[ABOUT THIS TASK]: Leaving the pictures aside, transcribe every line below exactly.

::: DATA

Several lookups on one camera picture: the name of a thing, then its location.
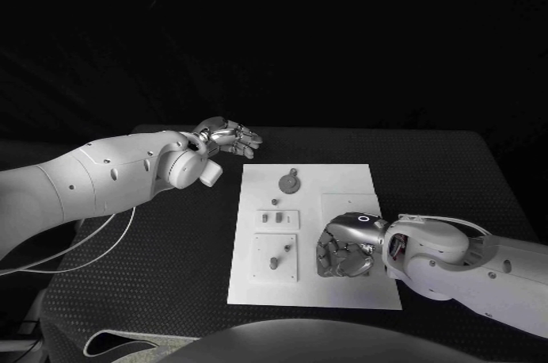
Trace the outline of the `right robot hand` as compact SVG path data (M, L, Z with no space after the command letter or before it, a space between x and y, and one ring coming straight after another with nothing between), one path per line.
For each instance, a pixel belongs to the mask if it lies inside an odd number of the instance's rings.
M364 277L383 252L387 221L364 212L347 212L327 224L316 244L321 277Z

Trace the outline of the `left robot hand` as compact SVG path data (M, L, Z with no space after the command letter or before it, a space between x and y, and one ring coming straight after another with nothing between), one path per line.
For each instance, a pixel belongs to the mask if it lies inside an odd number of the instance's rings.
M205 119L195 127L194 133L205 143L210 158L220 152L227 152L253 159L263 144L262 136L224 117Z

::::::

[COMPLETED TASK]:
Several lookups on one camera picture: the name of a thing, then its location.
Trace the outline of the `right robot hand` as compact SVG path data (M, L, Z with no space after the command letter or before it, a space between x and y, and one ring coming straight after another with nothing between), one path per line.
For each instance, a pixel belongs to the mask if it lies inside an odd number of the instance's rings.
M364 277L383 252L387 221L364 212L347 212L327 224L316 244L321 277Z

Trace the outline of the `left robot hand` as compact SVG path data (M, L, Z with no space after the command letter or before it, a space between x and y, and one ring coming straight after another with nothing between), one path per line.
For each instance, a pixel belongs to the mask if it lies inside an odd number of the instance's rings.
M205 119L195 127L194 133L205 143L210 158L220 152L227 152L253 159L263 144L262 136L224 117Z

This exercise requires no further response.